◆ Assignment
Lines before the one containing "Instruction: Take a" are to be left out; that line and every line after it, through the last line below, are to be reproduced exactly.

◆ Source material
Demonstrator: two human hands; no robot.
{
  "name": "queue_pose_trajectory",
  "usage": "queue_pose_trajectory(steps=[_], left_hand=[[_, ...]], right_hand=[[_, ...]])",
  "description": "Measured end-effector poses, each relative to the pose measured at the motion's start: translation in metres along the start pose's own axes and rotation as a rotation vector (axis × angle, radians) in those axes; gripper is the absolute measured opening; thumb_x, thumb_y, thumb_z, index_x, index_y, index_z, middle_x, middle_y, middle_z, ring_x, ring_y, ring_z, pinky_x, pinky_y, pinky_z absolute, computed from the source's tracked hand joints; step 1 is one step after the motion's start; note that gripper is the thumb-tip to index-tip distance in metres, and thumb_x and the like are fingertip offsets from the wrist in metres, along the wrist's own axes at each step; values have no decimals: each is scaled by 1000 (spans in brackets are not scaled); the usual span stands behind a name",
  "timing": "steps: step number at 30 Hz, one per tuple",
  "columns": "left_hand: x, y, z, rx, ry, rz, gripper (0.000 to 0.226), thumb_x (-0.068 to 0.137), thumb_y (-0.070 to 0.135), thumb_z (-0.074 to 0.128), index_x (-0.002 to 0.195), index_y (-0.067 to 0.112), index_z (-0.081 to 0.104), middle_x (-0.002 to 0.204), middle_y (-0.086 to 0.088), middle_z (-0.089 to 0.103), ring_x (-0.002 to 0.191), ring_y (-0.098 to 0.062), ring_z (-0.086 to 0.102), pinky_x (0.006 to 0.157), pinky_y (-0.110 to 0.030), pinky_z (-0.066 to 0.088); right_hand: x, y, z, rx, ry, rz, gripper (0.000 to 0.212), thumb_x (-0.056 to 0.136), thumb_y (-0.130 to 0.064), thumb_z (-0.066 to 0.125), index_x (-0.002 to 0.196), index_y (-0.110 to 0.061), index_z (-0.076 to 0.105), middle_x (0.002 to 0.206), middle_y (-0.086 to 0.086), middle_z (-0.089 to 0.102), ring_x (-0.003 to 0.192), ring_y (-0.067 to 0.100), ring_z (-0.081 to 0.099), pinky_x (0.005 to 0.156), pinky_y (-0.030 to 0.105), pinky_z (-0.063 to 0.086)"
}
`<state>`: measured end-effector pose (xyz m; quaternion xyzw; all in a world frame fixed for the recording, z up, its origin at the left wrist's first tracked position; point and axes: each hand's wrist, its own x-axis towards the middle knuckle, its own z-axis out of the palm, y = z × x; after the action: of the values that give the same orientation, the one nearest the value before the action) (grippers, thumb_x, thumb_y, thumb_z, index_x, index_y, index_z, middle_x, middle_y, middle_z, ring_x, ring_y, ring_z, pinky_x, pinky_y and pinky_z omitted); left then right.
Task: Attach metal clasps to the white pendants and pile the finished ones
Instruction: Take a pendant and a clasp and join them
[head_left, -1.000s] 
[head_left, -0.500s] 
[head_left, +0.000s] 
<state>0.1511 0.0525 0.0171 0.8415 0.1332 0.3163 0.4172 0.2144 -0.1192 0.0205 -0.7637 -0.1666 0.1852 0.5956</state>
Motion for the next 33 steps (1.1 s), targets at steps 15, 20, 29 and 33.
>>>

◆ Answer section
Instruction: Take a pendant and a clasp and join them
[head_left, -1.000s] 
[head_left, -0.500s] 
[head_left, +0.000s] 
<state>0.1511 0.0525 0.0171 0.8415 0.1332 0.3163 0.4172 0.2144 -0.1192 0.0205 -0.7637 -0.1666 0.1852 0.5956</state>
Motion for the next 33 steps (1.1 s), targets at steps 15, 20, 29 and 33.
>>>

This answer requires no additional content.